Тут ничего не поделаешь. Горбатого могила исправит. К тому же, как говорил мой второй психоаналитик, у меня есть беды и посерьезнее. К примеру, я в самом деле верю, что меня никто не любит.
Я разговорился с Молли. У нее была странная птичья манера — смотреть боком. Внимательно, сосредоточенно, но ни в коем случае не в глаза собеседника. Будто в компьютерной игре: кликнуть выше, ниже, но только не на мишень.
Забавная привычка — от таких не избавишься, сколько над собой ни мучайся. Вроде обыкновения не показывать зубы при смехе.
Очень возбуждающая привычка.
Молли была журналисткой «Питтсбург пост газетт» и называла ее «Пи-Джи». Нет, не совсем настоящий журналист, скорее фрилансер, но с надеждами прорваться в большую журналистику, написав звездный репортаж — вы представьте себе! — об исчезновении Дженнифер Бонжур.
Упс! В самую точку. Наш мир — невероятная куча случайного дерьма. Потому счастливые случайности неизбежны. Иногда земля становится до невозможности тесной — и отлично!
— Шанс всей жизни, — заключил я.
Она скривилась.
— Знаю: это звучит ужасно. Но ведь если подумать… я же помогаю ее найти, правда? — Сама себя убеждает, но получается не слишком.
— Мертвые не потеют, — сообщил я, ухмыляясь. — И вам не стоит.

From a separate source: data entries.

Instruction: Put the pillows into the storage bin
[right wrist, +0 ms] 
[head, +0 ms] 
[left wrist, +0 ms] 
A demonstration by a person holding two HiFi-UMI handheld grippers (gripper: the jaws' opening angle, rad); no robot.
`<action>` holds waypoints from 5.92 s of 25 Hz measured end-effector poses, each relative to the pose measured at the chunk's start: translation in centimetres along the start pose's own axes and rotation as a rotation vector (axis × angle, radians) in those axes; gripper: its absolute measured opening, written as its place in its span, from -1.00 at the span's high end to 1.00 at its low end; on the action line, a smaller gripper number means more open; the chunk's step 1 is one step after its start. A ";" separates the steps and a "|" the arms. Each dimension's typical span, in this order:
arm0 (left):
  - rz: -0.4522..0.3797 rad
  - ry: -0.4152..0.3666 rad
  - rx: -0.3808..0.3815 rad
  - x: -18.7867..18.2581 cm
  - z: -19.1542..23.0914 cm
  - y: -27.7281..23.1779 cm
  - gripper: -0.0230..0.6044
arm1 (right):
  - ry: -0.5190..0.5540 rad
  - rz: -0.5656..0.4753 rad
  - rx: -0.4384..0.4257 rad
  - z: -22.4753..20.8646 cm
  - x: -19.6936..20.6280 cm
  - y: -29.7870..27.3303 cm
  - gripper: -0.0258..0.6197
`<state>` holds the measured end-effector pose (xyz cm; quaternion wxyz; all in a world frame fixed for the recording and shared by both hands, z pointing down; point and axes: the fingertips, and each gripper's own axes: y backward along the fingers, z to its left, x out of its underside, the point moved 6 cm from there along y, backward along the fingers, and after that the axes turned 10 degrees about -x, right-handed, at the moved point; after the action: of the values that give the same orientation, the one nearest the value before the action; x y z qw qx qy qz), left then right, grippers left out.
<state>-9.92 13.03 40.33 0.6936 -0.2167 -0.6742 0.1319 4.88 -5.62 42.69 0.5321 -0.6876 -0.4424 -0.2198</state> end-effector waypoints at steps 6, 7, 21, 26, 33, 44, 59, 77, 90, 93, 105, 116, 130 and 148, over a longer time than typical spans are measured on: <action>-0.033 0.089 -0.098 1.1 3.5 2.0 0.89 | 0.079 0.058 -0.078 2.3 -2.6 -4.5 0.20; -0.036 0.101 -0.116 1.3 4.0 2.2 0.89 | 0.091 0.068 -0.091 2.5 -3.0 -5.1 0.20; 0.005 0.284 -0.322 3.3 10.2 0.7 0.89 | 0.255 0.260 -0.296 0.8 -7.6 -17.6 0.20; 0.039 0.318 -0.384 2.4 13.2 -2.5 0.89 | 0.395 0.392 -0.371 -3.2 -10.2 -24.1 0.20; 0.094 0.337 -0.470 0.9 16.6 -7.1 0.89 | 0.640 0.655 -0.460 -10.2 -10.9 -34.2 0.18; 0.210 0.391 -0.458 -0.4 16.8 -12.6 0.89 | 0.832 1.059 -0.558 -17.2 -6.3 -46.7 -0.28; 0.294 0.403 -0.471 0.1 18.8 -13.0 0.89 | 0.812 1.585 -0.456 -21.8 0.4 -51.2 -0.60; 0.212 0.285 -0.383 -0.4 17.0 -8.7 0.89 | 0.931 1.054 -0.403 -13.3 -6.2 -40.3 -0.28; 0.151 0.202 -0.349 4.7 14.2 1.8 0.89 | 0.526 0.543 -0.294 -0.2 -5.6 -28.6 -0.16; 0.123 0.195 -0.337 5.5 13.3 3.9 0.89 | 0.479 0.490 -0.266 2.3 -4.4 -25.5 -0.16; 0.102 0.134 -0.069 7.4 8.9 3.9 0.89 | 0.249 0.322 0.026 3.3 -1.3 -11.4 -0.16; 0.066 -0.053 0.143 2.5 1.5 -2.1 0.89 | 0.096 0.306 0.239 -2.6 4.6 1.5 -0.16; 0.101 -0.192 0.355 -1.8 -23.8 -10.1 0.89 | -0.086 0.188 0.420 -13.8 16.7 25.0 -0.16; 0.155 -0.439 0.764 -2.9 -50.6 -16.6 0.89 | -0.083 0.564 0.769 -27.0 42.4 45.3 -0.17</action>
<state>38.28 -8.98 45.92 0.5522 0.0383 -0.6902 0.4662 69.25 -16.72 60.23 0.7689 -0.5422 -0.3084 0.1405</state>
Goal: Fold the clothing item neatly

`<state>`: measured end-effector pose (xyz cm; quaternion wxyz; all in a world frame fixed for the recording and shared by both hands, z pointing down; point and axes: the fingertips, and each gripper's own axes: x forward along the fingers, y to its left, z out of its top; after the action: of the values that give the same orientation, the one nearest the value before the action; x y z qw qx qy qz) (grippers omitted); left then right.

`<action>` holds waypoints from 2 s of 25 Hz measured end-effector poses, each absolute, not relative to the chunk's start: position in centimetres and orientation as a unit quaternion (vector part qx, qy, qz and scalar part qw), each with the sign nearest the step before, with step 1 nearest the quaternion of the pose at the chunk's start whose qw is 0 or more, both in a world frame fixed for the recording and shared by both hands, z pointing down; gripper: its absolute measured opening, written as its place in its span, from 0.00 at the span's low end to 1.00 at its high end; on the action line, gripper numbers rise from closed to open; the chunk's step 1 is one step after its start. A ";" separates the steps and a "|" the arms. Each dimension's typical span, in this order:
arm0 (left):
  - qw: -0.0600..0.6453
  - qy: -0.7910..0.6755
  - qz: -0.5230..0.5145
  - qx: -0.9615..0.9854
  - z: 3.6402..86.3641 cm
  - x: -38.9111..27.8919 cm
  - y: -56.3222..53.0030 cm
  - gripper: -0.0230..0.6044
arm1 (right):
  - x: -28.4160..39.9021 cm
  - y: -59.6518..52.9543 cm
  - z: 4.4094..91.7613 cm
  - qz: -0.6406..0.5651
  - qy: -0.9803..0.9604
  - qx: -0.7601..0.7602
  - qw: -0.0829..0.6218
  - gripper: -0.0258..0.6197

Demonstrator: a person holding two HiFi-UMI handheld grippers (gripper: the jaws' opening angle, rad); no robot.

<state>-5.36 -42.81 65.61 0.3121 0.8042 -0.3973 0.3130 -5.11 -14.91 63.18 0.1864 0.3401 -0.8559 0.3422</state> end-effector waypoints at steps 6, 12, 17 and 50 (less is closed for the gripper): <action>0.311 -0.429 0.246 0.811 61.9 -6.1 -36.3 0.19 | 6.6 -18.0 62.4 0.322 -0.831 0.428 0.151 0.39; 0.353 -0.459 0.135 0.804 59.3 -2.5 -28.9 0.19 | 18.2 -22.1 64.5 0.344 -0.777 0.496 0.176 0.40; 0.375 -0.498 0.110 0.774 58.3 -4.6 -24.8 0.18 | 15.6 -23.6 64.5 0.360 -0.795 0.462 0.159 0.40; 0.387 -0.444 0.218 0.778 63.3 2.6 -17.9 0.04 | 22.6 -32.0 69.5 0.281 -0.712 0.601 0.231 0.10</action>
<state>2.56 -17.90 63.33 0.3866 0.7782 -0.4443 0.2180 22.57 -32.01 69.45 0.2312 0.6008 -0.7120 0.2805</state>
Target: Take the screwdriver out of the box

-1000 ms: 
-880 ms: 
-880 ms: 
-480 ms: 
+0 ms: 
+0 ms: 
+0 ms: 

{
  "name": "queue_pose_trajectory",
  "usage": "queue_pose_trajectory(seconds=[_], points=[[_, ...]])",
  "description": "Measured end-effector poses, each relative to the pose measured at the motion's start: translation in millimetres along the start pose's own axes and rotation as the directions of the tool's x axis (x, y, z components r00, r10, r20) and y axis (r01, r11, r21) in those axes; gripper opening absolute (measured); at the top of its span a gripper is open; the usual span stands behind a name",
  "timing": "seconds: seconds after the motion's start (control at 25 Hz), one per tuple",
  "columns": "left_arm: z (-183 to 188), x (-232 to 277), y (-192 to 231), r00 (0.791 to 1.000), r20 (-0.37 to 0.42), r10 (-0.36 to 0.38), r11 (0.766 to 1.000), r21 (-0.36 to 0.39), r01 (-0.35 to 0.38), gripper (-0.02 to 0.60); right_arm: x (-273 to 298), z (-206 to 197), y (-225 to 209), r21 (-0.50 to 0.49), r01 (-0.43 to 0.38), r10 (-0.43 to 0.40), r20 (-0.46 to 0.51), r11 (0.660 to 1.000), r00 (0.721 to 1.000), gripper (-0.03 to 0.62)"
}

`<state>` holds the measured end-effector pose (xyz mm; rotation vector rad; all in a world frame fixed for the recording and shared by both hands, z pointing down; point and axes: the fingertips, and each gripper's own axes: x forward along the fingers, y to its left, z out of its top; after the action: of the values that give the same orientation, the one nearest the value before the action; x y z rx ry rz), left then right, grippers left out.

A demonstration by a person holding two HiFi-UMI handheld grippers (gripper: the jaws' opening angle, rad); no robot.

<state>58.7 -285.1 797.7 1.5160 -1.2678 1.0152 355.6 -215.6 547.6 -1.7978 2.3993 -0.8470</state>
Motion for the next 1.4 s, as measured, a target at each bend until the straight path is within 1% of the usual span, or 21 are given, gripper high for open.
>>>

Когда женщину встречаешь впервые, она — загадка, таинственное чудо природы. Конечно, у нее и жизнь своя, и куча народу в этой жизни: друзья, семья, любовники. Но, честно говоря, мне на них наплевать. Звучит не ахти, согласен — будто у меня лишь трах на уме. Думаю, оно так и есть. И даже хуже.
Припомните: я ничего не забываю, поэтому со мной невозможно надолго поладить. Чем дольше я с человеком, тем меньше вижу в нем человека и больше — бессмысленных, механических повторений.